Scan the listing below for the word "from", then copy each line that has it.

○ ○ ○ ○ ○ ○ ○

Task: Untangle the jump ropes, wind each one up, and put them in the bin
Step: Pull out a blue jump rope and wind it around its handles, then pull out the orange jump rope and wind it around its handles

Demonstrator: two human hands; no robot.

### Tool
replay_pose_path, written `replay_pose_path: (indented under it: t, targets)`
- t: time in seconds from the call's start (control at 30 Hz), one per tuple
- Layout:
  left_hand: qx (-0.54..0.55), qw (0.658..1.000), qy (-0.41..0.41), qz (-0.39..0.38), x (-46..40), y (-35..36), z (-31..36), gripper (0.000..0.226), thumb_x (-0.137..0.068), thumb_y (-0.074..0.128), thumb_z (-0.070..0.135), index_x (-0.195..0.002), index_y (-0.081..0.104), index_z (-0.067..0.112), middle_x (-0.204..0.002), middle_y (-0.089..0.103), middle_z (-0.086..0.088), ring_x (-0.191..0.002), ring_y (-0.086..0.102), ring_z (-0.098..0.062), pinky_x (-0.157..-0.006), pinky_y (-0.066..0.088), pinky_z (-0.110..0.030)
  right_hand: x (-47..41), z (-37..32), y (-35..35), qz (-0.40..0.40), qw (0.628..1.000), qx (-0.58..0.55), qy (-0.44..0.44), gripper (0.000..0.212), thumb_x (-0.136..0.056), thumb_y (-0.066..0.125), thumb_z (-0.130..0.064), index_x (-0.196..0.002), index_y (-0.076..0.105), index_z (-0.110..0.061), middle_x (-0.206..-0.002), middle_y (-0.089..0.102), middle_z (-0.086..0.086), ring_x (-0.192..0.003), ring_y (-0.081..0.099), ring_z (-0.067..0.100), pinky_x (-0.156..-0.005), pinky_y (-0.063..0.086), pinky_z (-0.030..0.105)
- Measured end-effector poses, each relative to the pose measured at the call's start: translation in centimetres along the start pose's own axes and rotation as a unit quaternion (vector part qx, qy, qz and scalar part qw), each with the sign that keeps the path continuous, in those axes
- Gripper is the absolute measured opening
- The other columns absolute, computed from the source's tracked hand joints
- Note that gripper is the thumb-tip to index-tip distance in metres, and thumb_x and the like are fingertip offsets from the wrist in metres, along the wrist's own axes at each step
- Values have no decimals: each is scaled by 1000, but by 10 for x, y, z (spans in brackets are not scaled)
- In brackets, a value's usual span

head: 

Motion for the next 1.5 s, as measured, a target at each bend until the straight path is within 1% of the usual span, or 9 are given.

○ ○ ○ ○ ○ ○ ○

### YOUR RESPONSE
- t: time in seconds from the call's start (control at 30 Hz), one per tuple
- The other columns absolute, computed from the source's tracked hand joints
- Note that gripper is the thumb-tip to index-tip distance in metres, and thumb_x and the like are fingertip offsets from the wrist in metres, along the wrist's own axes at each step

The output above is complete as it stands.